House succeeds with major expansion of labor rights

The House voted 225-206 on Wednesday night to pass a comprehensive labor rights bill aimed at making it easier for employees to unite them, thus providing increased collective bargaining rights in workplace disputes.

Drive the news Five Republicans joined Democrats in favor of the Protection of the Right to Organize Act.

Yes, but: The bill is likely to stop in the Senate, where it needs 60 votes to pass, but is opposed by many Republican senators.

  • Another version of the bill was also approved by the Democratic House last year. The Senate did not take it up.

Details: The legislation would also reduce so-called ‘rights-to-work’ laws in more than two dozen countries, allowing employees to participate in and pay unions.

  • The law will prohibit employers from using the employee’s immigration status against them when negotiating their employment.

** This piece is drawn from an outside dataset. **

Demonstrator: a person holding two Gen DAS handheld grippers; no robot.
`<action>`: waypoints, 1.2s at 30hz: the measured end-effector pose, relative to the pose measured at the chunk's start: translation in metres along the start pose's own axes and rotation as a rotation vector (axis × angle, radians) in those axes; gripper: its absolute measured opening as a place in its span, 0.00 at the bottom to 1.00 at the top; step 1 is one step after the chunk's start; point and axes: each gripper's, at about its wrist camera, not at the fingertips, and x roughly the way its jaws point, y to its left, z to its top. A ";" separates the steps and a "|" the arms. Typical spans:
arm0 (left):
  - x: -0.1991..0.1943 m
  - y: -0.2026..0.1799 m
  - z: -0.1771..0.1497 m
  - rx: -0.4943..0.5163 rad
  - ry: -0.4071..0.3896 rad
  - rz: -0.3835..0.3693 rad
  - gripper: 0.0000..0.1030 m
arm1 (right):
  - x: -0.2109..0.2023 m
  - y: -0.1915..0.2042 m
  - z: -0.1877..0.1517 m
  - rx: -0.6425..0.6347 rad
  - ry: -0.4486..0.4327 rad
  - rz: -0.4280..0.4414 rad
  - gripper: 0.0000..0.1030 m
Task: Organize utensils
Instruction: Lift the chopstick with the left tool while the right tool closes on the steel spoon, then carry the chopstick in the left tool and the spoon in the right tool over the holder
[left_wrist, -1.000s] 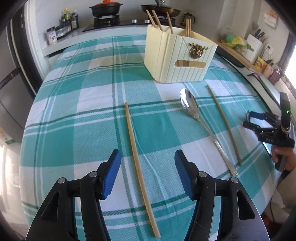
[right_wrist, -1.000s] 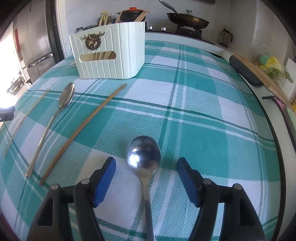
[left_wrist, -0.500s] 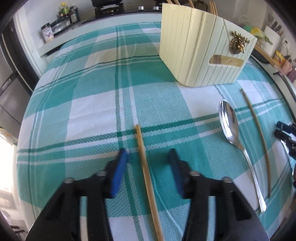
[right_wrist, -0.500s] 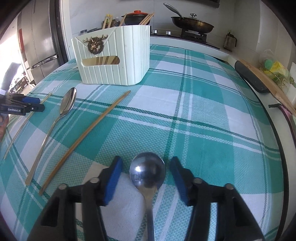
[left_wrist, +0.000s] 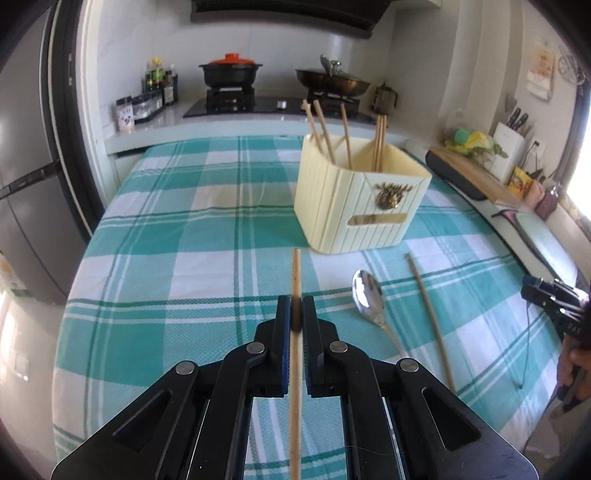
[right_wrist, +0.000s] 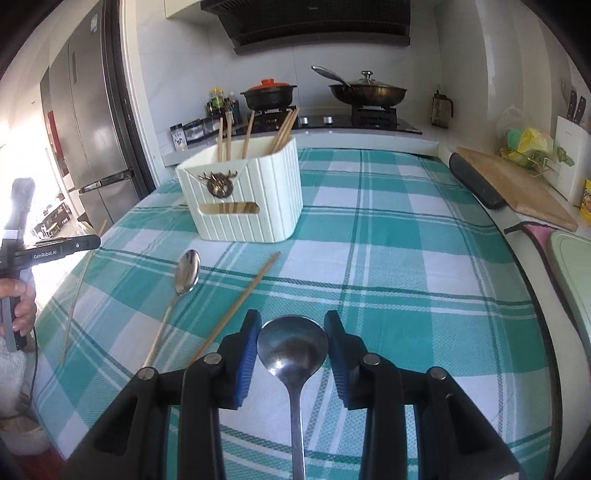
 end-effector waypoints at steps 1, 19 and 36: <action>-0.005 -0.002 0.003 0.001 -0.017 -0.007 0.04 | -0.006 0.002 0.001 0.002 -0.013 0.002 0.35; -0.042 -0.012 0.021 -0.023 -0.121 -0.092 0.04 | -0.045 0.011 0.033 0.023 -0.140 0.027 0.35; -0.069 -0.013 0.121 -0.013 -0.248 -0.182 0.04 | -0.036 0.009 0.149 -0.009 -0.195 0.098 0.35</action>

What they say: President Biden endorsed the bill on Tuesday, saying in a statement that it would “dramatically improve the power of workers to organize and bargain collectively for better wages, benefits and working conditions”.

  • “As America works to recover from the devastating challenges of the deadly pandemic, an economic crisis and the calculation of race that reveals profound inequalities, we must call on a new wave of workers to create an economy that works for all.”
  • The other side: The National Retail Federation called it ‘the worst bill in Congress’.
  • Meanwhile, the U.S. Chamber of Commerce said the bill would undermine workers’ rights, ensnare employers in unrelated labor disputes, disrupt the economy and force individual Americans to pay unions regardless of their wishes.

The whole picture: The PRO Act would restrict companies such as Uber and Lyft from classifying employees as independent contractors and improve protection for workers’ right to strike, according to the Economic Policy Institute.

  • Biden said in early March that he supported a vote by Amazon’s union workers in Alabama that, if accepted, would be the first Amazon warehouse to be united.